- Movie Poster
- Directed by: Robert Sparr
- Written by: George Schenck
- Produced by: Aubrey Schenck Hal Klein
- Starring: Clint Walker Vincent Price Anne Francis Mike Henry Beverly Powers Paul Hampton
- Cinematography: Jack Marquette
- Edited by: John F. Schreyer
- Music by: Philip Springer
- Production company: Aubrey Schenck Productions
- Distributed by: United Artists
- Release date: January 15, 1969;
- Running time: 101 min.
- Country: United States
- Language: English

= More Dead Than Alive =

1969 film by Robert Sparr

More Dead Than Alive is a 1969 American Western film directed by Robert Sparr and produced by Aubrey Schenck. It was filmed at Agua Dulce, California.

==Plot==
A killer named Cain is released from prison after 18 years and wants to settle down as a rancher without ever having to touch a gun again. But no one will give him a job and people are after him for his earlier crimes. He finally takes an offer from showman Ruffalo to perform as "Killer Cain" in his traveling shooting show. However, after 18 years without practice, Cain is not as good as he once was with a gun. He tries to find redemption and peace when he falls in love and eventually marries Monica Alton, an artist from the east who came out west to paint. Yet Cain's reputation continues to dog him; Luke Santee tries to settle an old score, while Billy Valence, a young rival sharpshooter (with mental issues) in Ruffalo's show, is looking to build his reputation by killing Cain. Billy, struggling against the comparisons to Cain lower pay and belittling by Ruffalo, snaps and shoots an unarmed Ruffalo and steals the shows profits. Billy rides out to a deserted town and as he admires the stolen money, Santee enters and says he could use the money. Billy invites him to take the money, draws his gun and attempts to fire multiple times having forgotten to reload.
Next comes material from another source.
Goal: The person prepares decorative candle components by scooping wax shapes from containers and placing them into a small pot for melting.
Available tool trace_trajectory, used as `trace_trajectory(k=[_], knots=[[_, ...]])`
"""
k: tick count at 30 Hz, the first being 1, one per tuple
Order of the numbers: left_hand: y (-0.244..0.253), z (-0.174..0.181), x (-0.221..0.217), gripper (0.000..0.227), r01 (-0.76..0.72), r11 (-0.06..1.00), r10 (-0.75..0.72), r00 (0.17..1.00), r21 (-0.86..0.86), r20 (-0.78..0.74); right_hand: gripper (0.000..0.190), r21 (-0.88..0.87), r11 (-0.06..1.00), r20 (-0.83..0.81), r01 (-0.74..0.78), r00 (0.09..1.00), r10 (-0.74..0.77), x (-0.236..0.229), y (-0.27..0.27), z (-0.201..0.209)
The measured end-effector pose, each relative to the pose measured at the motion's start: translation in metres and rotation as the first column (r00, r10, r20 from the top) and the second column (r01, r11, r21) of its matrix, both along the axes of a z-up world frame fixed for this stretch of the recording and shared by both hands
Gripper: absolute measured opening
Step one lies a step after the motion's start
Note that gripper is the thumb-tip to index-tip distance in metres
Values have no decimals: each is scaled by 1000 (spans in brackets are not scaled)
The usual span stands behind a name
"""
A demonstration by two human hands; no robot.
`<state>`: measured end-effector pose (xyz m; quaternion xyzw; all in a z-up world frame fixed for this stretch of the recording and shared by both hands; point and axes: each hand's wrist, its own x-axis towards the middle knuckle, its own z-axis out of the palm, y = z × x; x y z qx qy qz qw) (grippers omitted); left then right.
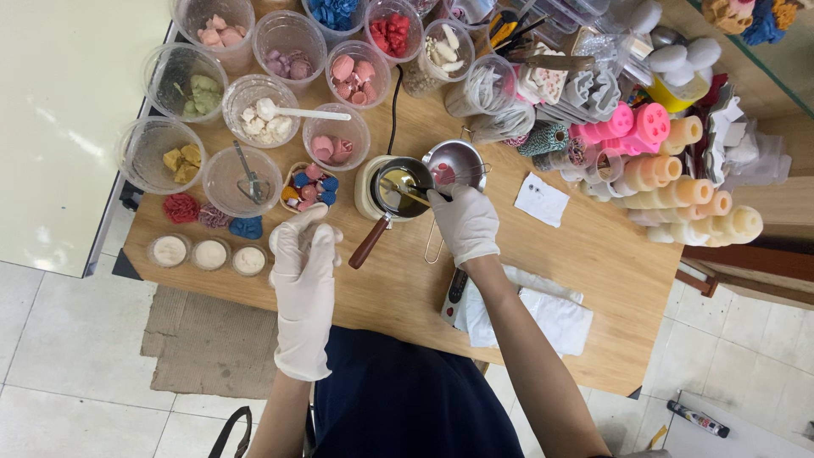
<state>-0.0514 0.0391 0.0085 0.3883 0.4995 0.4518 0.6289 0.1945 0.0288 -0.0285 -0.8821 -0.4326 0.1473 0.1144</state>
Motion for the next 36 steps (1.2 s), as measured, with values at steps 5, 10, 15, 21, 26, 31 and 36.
trace_trajectory(k=[5, 10, 15, 21, 26, 31, 36], knots=[[2, -2, -4, 27, 10, 999, -6, 997, -40, 83, 30, -9, 1000, 16, 5, 1000, -5, -3, 4, -2], [3, 1, -8, 27, 16, 999, -12, 996, -48, 90, 27, 34, 999, 11, 11, 1000, -11, -4, 8, -2], [2, -2, -10, 26, 35, 999, -35, 999, -16, 18, 30, 122, 988, -48, 96, 995, -91, 4, -5, 6], [3, -8, -10, 26, 44, 999, -44, 999, -1, 13, 32, 182, 946, -291, 268, 934, -208, 23, -21, 2], [4, -11, -12, 25, 53, 999, -53, 998, -4, 38, 30, 236, 921, -312, 309, 922, -229, 12, -30, 3], [3, -12, -14, 26, 55, 998, -54, 997, -20, 53, 19, 328, 943, 170, -54, 985, -2, -2, -32, 11], [2, -13, -19, 26, 62, 998, -59, 993, -24, 102, 13, 340, 878, 416, -337, 891, 181, 2, -33, 13]])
Santee draws his gun and shoots Billy who begs for his life with Santee shooting him a second time, killing him.

==Cast==

| Actor | Role |
|---|---|
| Clint Walker | Cain |
| Vincent Price | Dan Ruffalo |
| Anne Francis | Monica Alton |
| Paul Hampton | Billy |
| Mike Henry | Luke Santee |
| William Woodson | Warden |
| Beverly Powers | Sheree |

==Critical reception==
Reviewer Howard Thompson of The New York Times in 1969 praised the performances of Clint Walker and Anne Francis, but did not care for the movie, saying "More Dead Than Alive is a dogged but dinky little Western with the perfect title." He described Paul Hampton in the role of Billy as an "incredibly poor young actor" and concluded that "the title still fits: 'Dead' western."